Le grand Frédéric, alors prince royal, était un des correspondans les plus assidus de Voltaire, et toutes ses lettres renfermaient de gracieuses paroles pour Mme du Châtelet : « Si j’approchais de la divine Émilie, écrivait-il un jour, je lui dirais comme l’ange de l’Annonciation : Vous êtes la bénie entre toutes les femmes, car vous possédez un des plus grands hommes du monde. Et j’oserais encore lui dire Marie a choisi le bon parti, elle a embrassé la philosophie. » Dans la vivacité de son enthousiasme pour Voltaire et pour son amie, enthousiasme que nous verrons bientôt s’affaiblir, Frédéric envoyait son portrait à Mme du Châtelet, des plumes et des écritoires d’ambre, petits souvenirs accompagnés de devises galantes faites par le prince-poète. En 1737, un ambassadeur vint de sa part à Cirey ; c’était le comte de Kaiserling, surnommé Césarion par Frédéric. Le château fut en fête durant huit jours ; on joua plusieurs pièces de Voltaire ; on fit une belle illumination dont les lumières dessinaient le chiffre et le nom du prince de Prusse, avec cette devise : l’espérance du genre humain.
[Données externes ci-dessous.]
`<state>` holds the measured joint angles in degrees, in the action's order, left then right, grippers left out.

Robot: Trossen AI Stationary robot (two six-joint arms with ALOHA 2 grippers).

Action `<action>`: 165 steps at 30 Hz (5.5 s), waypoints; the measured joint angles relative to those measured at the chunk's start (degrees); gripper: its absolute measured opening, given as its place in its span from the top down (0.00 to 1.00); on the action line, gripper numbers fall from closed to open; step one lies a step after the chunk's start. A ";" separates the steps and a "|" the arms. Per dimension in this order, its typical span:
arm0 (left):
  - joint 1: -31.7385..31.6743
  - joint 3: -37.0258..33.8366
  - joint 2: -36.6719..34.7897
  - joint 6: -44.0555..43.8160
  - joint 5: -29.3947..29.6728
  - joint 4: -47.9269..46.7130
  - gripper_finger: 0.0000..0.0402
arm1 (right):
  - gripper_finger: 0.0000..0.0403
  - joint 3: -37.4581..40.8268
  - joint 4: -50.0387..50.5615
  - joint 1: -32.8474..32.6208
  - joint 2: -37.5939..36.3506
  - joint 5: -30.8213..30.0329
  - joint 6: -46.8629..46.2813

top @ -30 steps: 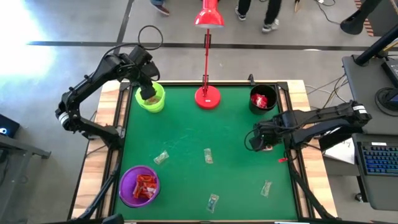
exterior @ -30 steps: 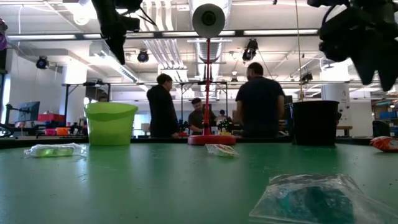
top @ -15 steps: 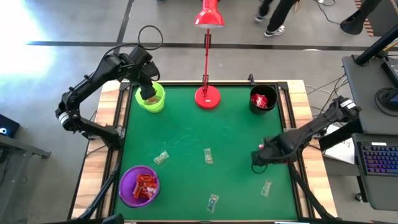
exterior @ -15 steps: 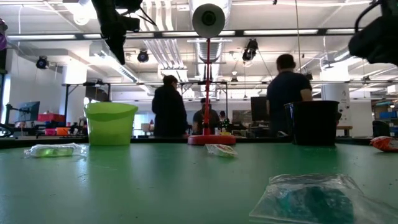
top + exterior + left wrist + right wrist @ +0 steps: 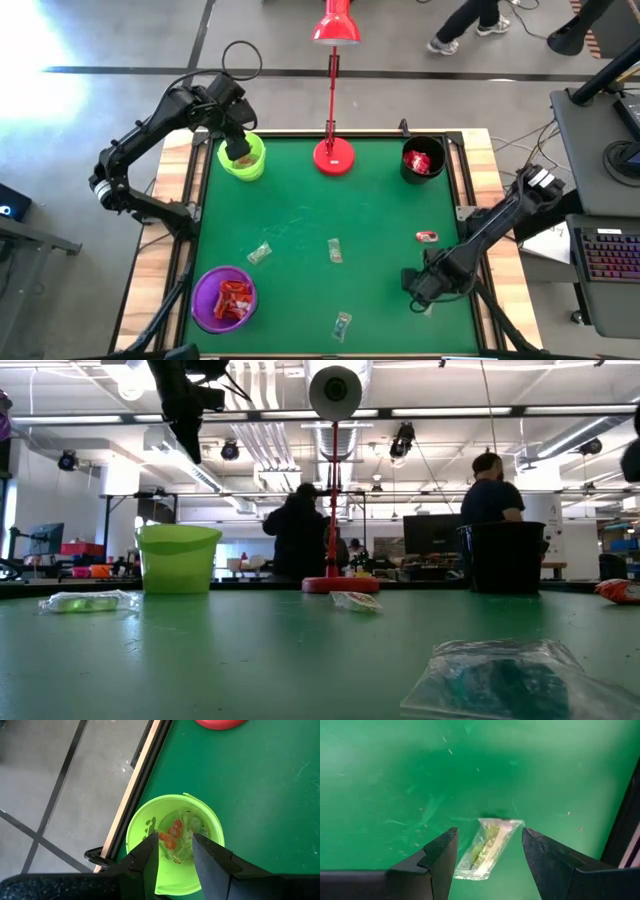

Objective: Sort candy
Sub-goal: Put the transparent candy into the green bucket

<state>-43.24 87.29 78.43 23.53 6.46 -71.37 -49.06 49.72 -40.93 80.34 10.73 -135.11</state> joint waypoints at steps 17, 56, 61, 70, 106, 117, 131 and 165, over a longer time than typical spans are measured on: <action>0.02 0.00 0.00 -0.46 -0.02 0.00 0.75 | 0.50 -0.26 -5.37 -2.68 9.54 3.31 2.21; 0.00 0.00 -0.04 -1.19 -0.02 -0.94 0.75 | 0.98 0.13 0.49 0.83 -6.28 -14.20 6.22; 0.00 0.00 -0.04 -0.60 -0.98 -1.79 0.75 | 0.98 0.07 0.99 4.22 -9.69 -20.87 10.78; 0.04 0.00 -0.04 -0.75 -17.39 -2.04 0.72 | 0.98 0.04 0.73 11.92 -12.92 -27.49 23.72; 13.56 0.00 6.83 -36.71 -52.35 42.67 0.58 | 0.98 -0.07 -56.80 38.96 -20.56 -49.47 100.98; 15.28 0.02 10.85 -36.82 -55.39 51.59 0.58 | 0.98 -0.07 -66.52 39.17 -20.10 -48.65 105.73; 15.88 0.02 18.67 -46.63 -62.74 66.55 0.58 | 0.98 -0.07 -72.83 39.22 -17.88 -45.13 107.43; 17.59 0.02 22.69 -47.04 -62.59 75.43 0.58 | 0.98 -0.04 -74.41 39.85 -15.55 -45.02 108.00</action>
<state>-25.65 87.31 101.12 -23.51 -56.13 4.06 -49.10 -24.69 -1.08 64.79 -34.28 -27.11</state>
L’ambassadeur de Frédéric, qui arrivait du fond de la Poméranie, était surpris et charmé de ce luxe élégant, dont la cour de Berlin ne lui avait pas donné l’idée. Quand il partit de Cirey, Mme du Châtelet lui offrit des présens beaucoup plus royaux que ceux qu’il avait apportés de la part de son maître. Cirey traitait de puissance à puissance avec Potsdam.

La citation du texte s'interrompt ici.